Nested Subrepos non-recursive/deferred cloning

Tue Nov 1 12:07:11 EDT 2016

On Mon, Oct 31, 2016 at 10:30 PM, Pierre-Yves David
<pierre-yves.david at ens-lyon.org> wrote:
> This email have many interesting bits, especially:
>
> * a bit about avoiding cloning,
>
> * a bit about avoiding multiple copy of the same repository,
>
> * a bit about tracking dependency.
>
> That last one is a complex and dense topic. My reply to it is taking a bit
> too long. So I'm releasing the answer about the first two bits only to avoid
> delaying it too long.
>
>
> On 10/28/2016 07:30 PM, Ken Frederickson wrote:
>>
>> On Fri, Oct 28, 2016 at 3:03 AM, Pierre-Yves David
>> <pierre-yves.david at ens-lyon.org> wrote:
>>>
>>>
>>> On 10/23/2016 08:26 PM, Ken Frederickson wrote:
>>>>
>>>>
>>>> Hello,
>>>>
>>>> When using subrepos, I frequently get in a situation where nested
>>>> subrepos result in multiple copies of the same repo. This can cause
>>>> several headaches, like a hit on sync time, confusion which copy of the
>>>> redundant repo I'm co-developing, etc. Additionally, it's troubling that
>>>> cloning of the parent repo fails if the clone of the subrepo fails,
>>>> which could easily happen if the URL of the subrepo has been altered
>>>> (i.e. server migration).
>>>>
>>>> My solution is to write a custom extension that largely mimics the
>>>> functionality of subrepos, but does not automatically recursively clone
>>>> subrepos. Instead, I would make a command that I could execute at each
>>>> repo level that would pull one or all of its subrepos. My question is:
>>>> have some of these issues already been considered or partially addressed
>>>> with more recent subrepo work? Should I contribute to subrepo or should
>>>> I stick with an independent extension?
>>>
>>>
>>>
>>> We recently gained the ability to have both version of binary flag (eg
>>> `hg
>>> up --check` and `hg up --no-check`. (This is very new and not documented
>>> yet). We could use this with the canonical subrepository option and clone
>>> to
>>> introduce a `hg clone --no-subrepository` to would skip the subrepo
>>> clone.
>>> This could be extended to other operation
>>>
>>> What do you think ?
>>
>>
>> Yes I think preventing the automatic recursive clone would go a long
>> way. This would give the user the opportunity to modify the the .hgsub
>> file before the subrepo clone has occurred to point to an alternate
>> url. Personally, I'd also like the ability to clone individual
>> subrepos by name (perhaps by using the path defined in the .hgsub
>> file). Something like 'hg clone -S lib/foo'. And clone them all with
>> something like 'hg clone -S --all'. (I think 'clone' isn't the right
>> command. Maybe 'hg update -S lib/foo'). This is handy when your
>> dependencies differ based on your build configuration and you only
>> need a subset of your subrepos.
>
>
> hg update is taking revision as argument. So it might not be the best place.
> We could use `hg revert` for this and it would not even need a -S argument.
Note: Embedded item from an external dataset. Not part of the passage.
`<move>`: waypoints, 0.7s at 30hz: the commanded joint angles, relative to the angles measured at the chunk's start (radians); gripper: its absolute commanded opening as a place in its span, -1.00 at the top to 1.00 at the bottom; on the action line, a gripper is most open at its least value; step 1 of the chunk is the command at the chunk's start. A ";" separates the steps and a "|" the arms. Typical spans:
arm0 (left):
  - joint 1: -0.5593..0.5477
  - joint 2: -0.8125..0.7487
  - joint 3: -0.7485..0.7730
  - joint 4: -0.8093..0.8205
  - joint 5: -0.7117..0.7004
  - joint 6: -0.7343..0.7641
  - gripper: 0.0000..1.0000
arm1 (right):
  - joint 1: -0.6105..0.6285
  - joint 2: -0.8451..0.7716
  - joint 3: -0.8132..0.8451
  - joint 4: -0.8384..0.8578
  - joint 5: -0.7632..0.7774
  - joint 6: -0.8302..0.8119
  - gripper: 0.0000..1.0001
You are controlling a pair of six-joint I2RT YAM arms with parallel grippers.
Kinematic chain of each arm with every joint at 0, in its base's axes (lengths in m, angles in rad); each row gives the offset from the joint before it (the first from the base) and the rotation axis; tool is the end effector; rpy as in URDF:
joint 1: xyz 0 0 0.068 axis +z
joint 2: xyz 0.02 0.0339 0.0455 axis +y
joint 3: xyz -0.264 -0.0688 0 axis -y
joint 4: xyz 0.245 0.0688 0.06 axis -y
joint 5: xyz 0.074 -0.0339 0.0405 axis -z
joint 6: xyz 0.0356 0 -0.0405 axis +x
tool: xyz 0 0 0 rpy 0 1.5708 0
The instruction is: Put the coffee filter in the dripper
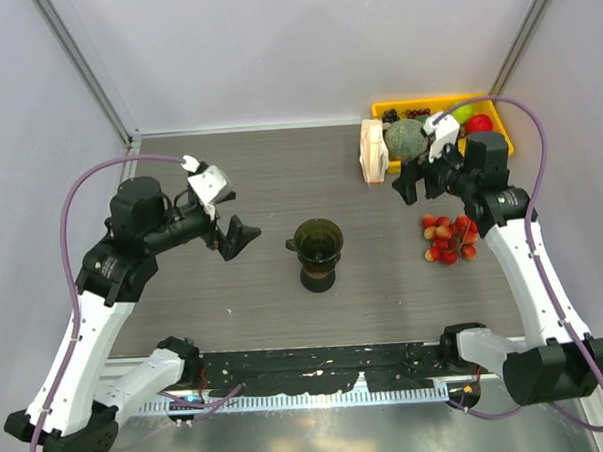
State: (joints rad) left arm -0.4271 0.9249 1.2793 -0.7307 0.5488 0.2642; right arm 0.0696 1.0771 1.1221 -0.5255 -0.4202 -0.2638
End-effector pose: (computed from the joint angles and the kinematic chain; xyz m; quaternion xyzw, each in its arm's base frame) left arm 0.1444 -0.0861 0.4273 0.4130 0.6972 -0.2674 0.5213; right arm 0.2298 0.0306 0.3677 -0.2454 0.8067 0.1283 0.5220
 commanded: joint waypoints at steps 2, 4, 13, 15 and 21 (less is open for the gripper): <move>0.021 0.028 -0.028 0.199 -0.141 -0.203 -0.99 | 0.019 0.157 0.187 0.116 0.098 0.093 -0.69; 0.021 0.046 -0.003 0.171 -0.124 -0.212 -0.99 | 0.061 0.226 0.237 0.137 0.171 0.098 -0.56; 0.022 0.080 0.009 0.169 -0.099 -0.253 -0.99 | 0.202 0.541 0.369 0.228 0.370 0.074 -0.10; 0.022 0.089 0.011 0.166 -0.099 -0.252 -0.99 | 0.210 0.584 0.378 0.249 0.377 0.075 -0.03; 0.022 0.115 0.012 0.163 -0.095 -0.255 -0.99 | 0.223 0.693 0.423 0.291 0.409 0.077 0.06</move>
Yeah, I can see why 'hg update' isn't right. 'hg revert' is
interesting, although from its name and description I expect it to
restore to a changeset I already had, not perform the subrepo fetch.
Maybe 'hg clone' still is the closest to what I'm describing but
instead of providing the source path, you provide the local path given
in the .hgsub file. When using this -S argument, the -r arg would be
implied by the hash in .hgsubstate. It's also compatible with other
clone args: if I give it a -r or -u, it clones the subrepo and the
parent repo is immediately dirty (as shown in 'hg status -S').

>
> Also, I'm do not think `hg clone` itself is triggering the recursive clone,
> if I remember correctly, the update after the close is triggering clone of
> the repository that needs update. So cloning without update (hg clone
> --noupdate), should get you half the way here.
>

Good to know the distinction. After I do the --noupdate clone, I just
need a way of updating the immediate repo and not its subrepos.
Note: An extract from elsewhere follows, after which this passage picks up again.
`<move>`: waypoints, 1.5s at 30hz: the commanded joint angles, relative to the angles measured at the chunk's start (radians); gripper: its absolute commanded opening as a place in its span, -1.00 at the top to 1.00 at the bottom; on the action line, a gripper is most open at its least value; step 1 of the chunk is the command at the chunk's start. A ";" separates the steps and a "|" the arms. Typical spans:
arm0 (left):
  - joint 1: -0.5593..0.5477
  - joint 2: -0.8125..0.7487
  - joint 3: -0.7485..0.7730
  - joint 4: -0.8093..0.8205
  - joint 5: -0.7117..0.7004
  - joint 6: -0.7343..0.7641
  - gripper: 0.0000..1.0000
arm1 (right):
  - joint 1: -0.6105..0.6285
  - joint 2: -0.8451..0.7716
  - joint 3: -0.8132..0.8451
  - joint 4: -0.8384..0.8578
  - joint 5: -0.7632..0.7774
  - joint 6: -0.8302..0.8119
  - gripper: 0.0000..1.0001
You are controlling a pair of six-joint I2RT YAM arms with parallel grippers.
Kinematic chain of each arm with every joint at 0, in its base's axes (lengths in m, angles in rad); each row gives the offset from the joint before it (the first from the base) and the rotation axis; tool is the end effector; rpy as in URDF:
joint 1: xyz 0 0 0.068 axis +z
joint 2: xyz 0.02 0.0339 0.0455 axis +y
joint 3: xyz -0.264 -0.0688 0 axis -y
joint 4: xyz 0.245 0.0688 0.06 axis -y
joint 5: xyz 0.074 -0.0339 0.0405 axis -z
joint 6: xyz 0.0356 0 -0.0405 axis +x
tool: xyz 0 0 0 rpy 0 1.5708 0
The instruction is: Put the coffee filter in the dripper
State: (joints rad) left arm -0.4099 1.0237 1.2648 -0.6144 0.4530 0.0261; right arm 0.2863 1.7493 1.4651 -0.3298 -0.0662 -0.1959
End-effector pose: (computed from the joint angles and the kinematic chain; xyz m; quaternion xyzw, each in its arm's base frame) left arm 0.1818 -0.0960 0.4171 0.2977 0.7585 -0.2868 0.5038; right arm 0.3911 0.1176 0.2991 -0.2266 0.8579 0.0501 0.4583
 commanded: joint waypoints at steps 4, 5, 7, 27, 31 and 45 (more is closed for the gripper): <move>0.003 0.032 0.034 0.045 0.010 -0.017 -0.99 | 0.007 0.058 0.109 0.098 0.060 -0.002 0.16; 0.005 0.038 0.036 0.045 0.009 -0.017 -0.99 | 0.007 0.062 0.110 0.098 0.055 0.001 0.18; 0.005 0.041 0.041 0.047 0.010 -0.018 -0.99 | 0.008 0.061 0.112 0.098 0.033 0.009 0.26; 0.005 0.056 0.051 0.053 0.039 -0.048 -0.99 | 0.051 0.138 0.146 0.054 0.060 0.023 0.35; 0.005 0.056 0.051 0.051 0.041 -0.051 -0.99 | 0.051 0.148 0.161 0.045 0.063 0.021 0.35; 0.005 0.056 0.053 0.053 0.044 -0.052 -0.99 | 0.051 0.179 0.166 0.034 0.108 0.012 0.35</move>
Once again, these features don't give me the benefit of dependency
tracking and push protection, which is really the most powerful and
convenient part of subrepos. I would have to manually overwrite hashes
in .hgsubstate files if a child depends on another child.

>> On the practical usage of the feature to avoid redundant copies of
>> repos in the tree, this presents similar workflow challenges to what I
>> describe below. For any repo that would appear more than once in the
>> tree, I would manually avoid cloning it after the first instance and
>> point dependent repos' builds to the one copy. This loses the benefits
>> of automatic update of subrepo hashes and push protection if dependent
>> repos have uncommitted changes. What I want is the ability to have a
>> single copy of repos and still have them track.
>
>
> Did you gave a shot to the "share" extension. A couple of version ago, it
> gained the ability to use a "clone pool". Any clone of a repository already
> in the pool will actually be performed as the creation of a new share (a new
> working copy, sharing the history with other) and an update of the history
> in the pooled repository.
>
> It seems like it could fit your need perfectly.
>

I was not aware of this extension! This looks interesting and I played
with it for a while. I can say that it does not help in the dependency
tracking or push protection areas. The simplest form of what I need is
a parent and one child track the state of another child in their
respective .hgsubstate files and include push protection if the
dependency repo is dirty. Since the share does not include working
directory, no push protection. And since the sharing of histories does
not affect which revision is checked out across the pool, the
automatic update of subrepo hashes in .hgsubstate won't happen.

>> […]
>>
>> The extension I've begun designing will flatten a nested subrepo tree
>> to a two-level tree with a single parent and N child repos. When I
>> child repo depends on another repo, the other repo becomes a peer in
>> the group of child repos. So say libA depends on libB and App depends
>> on libA and libB. Cloning App will clone libA and libB into a
>> dependency pool. When libA attempts to clone it's own copy of libB, it
>> will instead be linked with the existing copy of libB which is peer to
>> it in the dependency pool. Like subrepos, if I have working changes to
>> libB, both libA and App will not be able to commit. When I commit
>> libB's changes, both libA and App's .hgsubstate (or equivalent) will
>> be updated.
>
>
> You should have a look at the "share pool" mechanism I pointed above it
> seems like it could a large part of your usecase here.
>

The share extension would simplify these workflows somewhat because I
would not need to push/pull between the local copies of the repos.
Other than that, it remains an awkward interaction between the two
local repos only so I can maintain the shells to track dependency
info. What I was trying to illustrate above is that the shell repo
paradigm is not well suited to certain workflows. In particular, I'd
argue it's a barrier to automated builds for libs.

Thanks for your advice!
-Ken

>>
>> […]
>>
>
> Cheers,
>
> --
> Pierre-Yves David